DATASET EXCERPT Start Marker

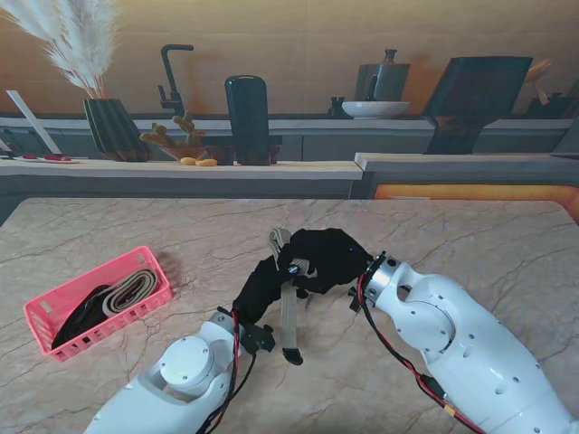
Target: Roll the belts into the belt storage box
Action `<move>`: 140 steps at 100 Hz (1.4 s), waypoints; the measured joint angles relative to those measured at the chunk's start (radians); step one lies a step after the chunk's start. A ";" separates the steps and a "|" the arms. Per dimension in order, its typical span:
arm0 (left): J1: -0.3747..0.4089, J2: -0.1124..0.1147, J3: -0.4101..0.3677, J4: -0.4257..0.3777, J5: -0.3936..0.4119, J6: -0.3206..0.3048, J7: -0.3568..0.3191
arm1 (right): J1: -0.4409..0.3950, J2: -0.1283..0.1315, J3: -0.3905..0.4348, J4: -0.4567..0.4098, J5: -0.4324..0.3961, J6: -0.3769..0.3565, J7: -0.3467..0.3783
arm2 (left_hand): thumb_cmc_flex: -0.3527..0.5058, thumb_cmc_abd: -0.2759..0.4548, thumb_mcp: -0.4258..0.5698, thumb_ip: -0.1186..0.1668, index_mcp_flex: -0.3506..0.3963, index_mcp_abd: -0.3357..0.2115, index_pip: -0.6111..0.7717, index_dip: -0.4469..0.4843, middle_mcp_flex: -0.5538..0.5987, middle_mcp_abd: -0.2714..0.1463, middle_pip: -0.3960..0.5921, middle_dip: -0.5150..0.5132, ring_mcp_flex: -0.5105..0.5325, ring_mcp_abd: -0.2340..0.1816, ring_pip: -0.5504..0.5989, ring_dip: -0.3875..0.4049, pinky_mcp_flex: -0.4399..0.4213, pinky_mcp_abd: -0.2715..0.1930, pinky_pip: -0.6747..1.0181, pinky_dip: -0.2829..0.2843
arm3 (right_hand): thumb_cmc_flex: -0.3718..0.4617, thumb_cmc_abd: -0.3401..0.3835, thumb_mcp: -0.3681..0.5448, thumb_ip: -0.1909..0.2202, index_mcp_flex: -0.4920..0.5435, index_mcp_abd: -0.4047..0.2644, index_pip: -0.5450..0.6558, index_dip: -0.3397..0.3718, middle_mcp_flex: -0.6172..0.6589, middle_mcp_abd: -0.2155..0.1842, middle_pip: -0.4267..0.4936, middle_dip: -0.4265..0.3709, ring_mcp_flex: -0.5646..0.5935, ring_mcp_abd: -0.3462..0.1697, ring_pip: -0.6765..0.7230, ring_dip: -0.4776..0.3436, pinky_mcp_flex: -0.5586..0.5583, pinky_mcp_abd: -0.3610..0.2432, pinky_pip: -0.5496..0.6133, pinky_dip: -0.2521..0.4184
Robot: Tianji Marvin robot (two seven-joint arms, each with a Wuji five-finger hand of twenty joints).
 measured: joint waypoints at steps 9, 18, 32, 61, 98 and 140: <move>0.002 0.000 0.000 -0.003 0.009 0.004 0.018 | 0.008 0.000 -0.010 0.012 0.012 -0.004 0.005 | 0.052 0.000 -0.013 0.000 -0.014 0.003 -0.002 0.000 -0.011 0.007 0.011 0.010 0.004 -0.008 0.003 0.002 0.011 -0.008 0.000 0.000 | -0.017 0.000 0.001 0.019 -0.029 0.016 -0.042 0.039 -0.038 0.010 0.000 -0.001 -0.024 0.020 -0.005 -0.002 -0.012 0.002 -0.006 0.000; 0.002 0.000 0.000 -0.004 0.027 0.009 0.028 | 0.010 0.001 -0.010 0.015 0.002 -0.012 0.008 | 0.094 -0.001 -0.032 -0.002 -0.023 0.003 -0.002 0.000 -0.015 0.007 0.029 0.021 0.010 -0.013 0.003 0.002 0.017 -0.011 0.000 -0.001 | -0.018 -0.013 0.001 0.019 -0.098 0.017 -0.078 0.044 -0.064 0.015 0.000 -0.001 -0.038 0.036 -0.018 -0.012 -0.024 0.008 -0.019 0.000; 0.002 -0.001 -0.003 -0.011 0.036 0.013 0.041 | -0.002 0.002 0.005 0.009 -0.018 -0.033 0.015 | 0.122 -0.012 -0.052 -0.004 -0.023 0.003 0.000 0.000 -0.015 0.009 0.051 0.035 0.014 -0.014 0.005 0.003 0.017 -0.011 0.000 -0.001 | -0.049 -0.033 0.002 0.019 -0.197 0.019 -0.111 0.047 -0.139 0.024 0.000 -0.002 -0.078 0.045 -0.050 -0.015 -0.050 0.021 -0.035 0.000; 0.008 -0.008 -0.008 -0.019 -0.028 0.018 0.038 | -0.028 0.013 0.017 -0.026 -0.040 -0.063 0.040 | 0.055 -0.018 -0.050 -0.005 -0.010 -0.043 0.011 0.000 -0.007 0.010 0.055 0.052 0.014 -0.014 0.011 0.005 -0.009 -0.008 0.000 -0.001 | -0.065 -0.033 0.001 0.019 -0.286 0.068 -0.137 0.048 -0.208 0.147 -0.029 -0.016 -0.100 0.054 -0.052 -0.015 -0.073 0.026 -0.047 0.000; 0.014 -0.008 -0.013 -0.028 -0.018 0.039 0.047 | -0.032 0.014 0.020 -0.029 -0.031 -0.074 0.057 | 0.097 0.004 -0.112 0.011 -0.008 -0.064 0.021 0.000 0.001 0.010 0.080 0.090 0.014 -0.014 0.045 0.041 -0.017 0.001 0.011 0.009 | -0.065 -0.032 -0.012 0.019 -0.320 0.099 -0.150 0.048 -0.231 0.166 -0.028 -0.016 -0.113 0.054 -0.052 -0.022 -0.086 0.027 -0.058 0.000; 0.025 -0.014 -0.017 -0.050 -0.048 0.058 0.054 | -0.067 0.017 0.042 -0.061 -0.066 -0.102 0.035 | 0.181 0.036 -0.177 0.030 0.002 -0.165 0.034 0.000 0.006 -0.011 0.104 0.121 0.016 -0.005 0.101 0.079 -0.011 0.005 0.043 0.037 | -0.077 -0.031 -0.033 0.019 -0.345 0.206 -0.198 0.039 -0.232 0.190 -0.028 -0.016 -0.113 0.039 -0.030 -0.022 -0.097 0.028 -0.067 0.000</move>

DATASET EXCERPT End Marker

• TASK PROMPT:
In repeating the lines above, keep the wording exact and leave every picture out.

• EXERCISE ANSWER:
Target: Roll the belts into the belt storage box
Action `<move>`: 140 steps at 100 Hz (1.4 s), waypoints; the measured joint angles relative to those measured at the chunk's start (radians); step one lies a step after the chunk's start. A ";" separates the steps and a "|" the arms. Per dimension in order, its typical span:
arm0 (left): J1: -0.3747..0.4089, J2: -0.1124..0.1147, J3: -0.4101..0.3677, J4: -0.4257..0.3777, J5: -0.3936..0.4119, J6: -0.3206..0.3048, J7: -0.3568..0.3191
arm1 (right): J1: -0.4409..0.3950, J2: -0.1283..0.1315, J3: -0.3905..0.4348, J4: -0.4567..0.4098, J5: -0.4324..0.3961, J6: -0.3769..0.3565, J7: -0.3467..0.3783
arm2 (left_hand): thumb_cmc_flex: -0.3527..0.5058, thumb_cmc_abd: -0.2759..0.4548, thumb_mcp: -0.4258..0.5698, thumb_ip: -0.1186..0.1668, index_mcp_flex: -0.3506..0.3963, index_mcp_abd: -0.3357..0.2115, index_pip: -0.6111..0.7717, index_dip: -0.4469..0.4843, middle_mcp_flex: -0.5538..0.5987, middle_mcp_abd: -0.2714..0.1463, middle_pip: -0.3960..0.5921, middle_dip: -0.5150..0.5132, ring_mcp_flex: -0.5105..0.5325, ring_mcp_abd: -0.2340..0.1816, ring_pip: -0.5504..0.5989, ring_dip: -0.3875..0.4049, pinky_mcp_flex: -0.4399..0.4213, pinky_mcp_abd: -0.2715..0.1930, pinky_pip: -0.6747..1.0181, pinky_dip: -0.2829..0.2843
arm3 (right_hand): thumb_cmc_flex: -0.3718..0.4617, thumb_cmc_abd: -0.3401..0.3835, thumb_mcp: -0.3681..0.5448, thumb_ip: -0.1909..0.2202, index_mcp_flex: -0.4920..0.5435, index_mcp_abd: -0.4047..0.2644, index_pip: -0.5450..0.6558, index_dip: -0.3397..0.3718, middle_mcp_flex: -0.6172..0.6589, middle_mcp_abd: -0.2155..0.1842, middle_pip: -0.4267..0.4936, middle_dip: -0.4265..0.3709, ring_mcp_flex: -0.5646..0.5935, ring_mcp_abd: -0.3462..0.1697, ring_pip: -0.6765..0.7230, ring_dip: -0.4776..0.3436, pinky_mcp_flex: -0.5586..0.5583, pinky_mcp_abd: -0.3610..0.2432, pinky_pip: -0.5496..0.6133, pinky_dip: -0.2521..0.4184
Robot: Tianji Marvin robot (two seven-joint arms, each with a Wuji five-finger hand of twenty joints).
 measured: joint waypoints at steps 9, 18, 32, 61, 98 and 140: <move>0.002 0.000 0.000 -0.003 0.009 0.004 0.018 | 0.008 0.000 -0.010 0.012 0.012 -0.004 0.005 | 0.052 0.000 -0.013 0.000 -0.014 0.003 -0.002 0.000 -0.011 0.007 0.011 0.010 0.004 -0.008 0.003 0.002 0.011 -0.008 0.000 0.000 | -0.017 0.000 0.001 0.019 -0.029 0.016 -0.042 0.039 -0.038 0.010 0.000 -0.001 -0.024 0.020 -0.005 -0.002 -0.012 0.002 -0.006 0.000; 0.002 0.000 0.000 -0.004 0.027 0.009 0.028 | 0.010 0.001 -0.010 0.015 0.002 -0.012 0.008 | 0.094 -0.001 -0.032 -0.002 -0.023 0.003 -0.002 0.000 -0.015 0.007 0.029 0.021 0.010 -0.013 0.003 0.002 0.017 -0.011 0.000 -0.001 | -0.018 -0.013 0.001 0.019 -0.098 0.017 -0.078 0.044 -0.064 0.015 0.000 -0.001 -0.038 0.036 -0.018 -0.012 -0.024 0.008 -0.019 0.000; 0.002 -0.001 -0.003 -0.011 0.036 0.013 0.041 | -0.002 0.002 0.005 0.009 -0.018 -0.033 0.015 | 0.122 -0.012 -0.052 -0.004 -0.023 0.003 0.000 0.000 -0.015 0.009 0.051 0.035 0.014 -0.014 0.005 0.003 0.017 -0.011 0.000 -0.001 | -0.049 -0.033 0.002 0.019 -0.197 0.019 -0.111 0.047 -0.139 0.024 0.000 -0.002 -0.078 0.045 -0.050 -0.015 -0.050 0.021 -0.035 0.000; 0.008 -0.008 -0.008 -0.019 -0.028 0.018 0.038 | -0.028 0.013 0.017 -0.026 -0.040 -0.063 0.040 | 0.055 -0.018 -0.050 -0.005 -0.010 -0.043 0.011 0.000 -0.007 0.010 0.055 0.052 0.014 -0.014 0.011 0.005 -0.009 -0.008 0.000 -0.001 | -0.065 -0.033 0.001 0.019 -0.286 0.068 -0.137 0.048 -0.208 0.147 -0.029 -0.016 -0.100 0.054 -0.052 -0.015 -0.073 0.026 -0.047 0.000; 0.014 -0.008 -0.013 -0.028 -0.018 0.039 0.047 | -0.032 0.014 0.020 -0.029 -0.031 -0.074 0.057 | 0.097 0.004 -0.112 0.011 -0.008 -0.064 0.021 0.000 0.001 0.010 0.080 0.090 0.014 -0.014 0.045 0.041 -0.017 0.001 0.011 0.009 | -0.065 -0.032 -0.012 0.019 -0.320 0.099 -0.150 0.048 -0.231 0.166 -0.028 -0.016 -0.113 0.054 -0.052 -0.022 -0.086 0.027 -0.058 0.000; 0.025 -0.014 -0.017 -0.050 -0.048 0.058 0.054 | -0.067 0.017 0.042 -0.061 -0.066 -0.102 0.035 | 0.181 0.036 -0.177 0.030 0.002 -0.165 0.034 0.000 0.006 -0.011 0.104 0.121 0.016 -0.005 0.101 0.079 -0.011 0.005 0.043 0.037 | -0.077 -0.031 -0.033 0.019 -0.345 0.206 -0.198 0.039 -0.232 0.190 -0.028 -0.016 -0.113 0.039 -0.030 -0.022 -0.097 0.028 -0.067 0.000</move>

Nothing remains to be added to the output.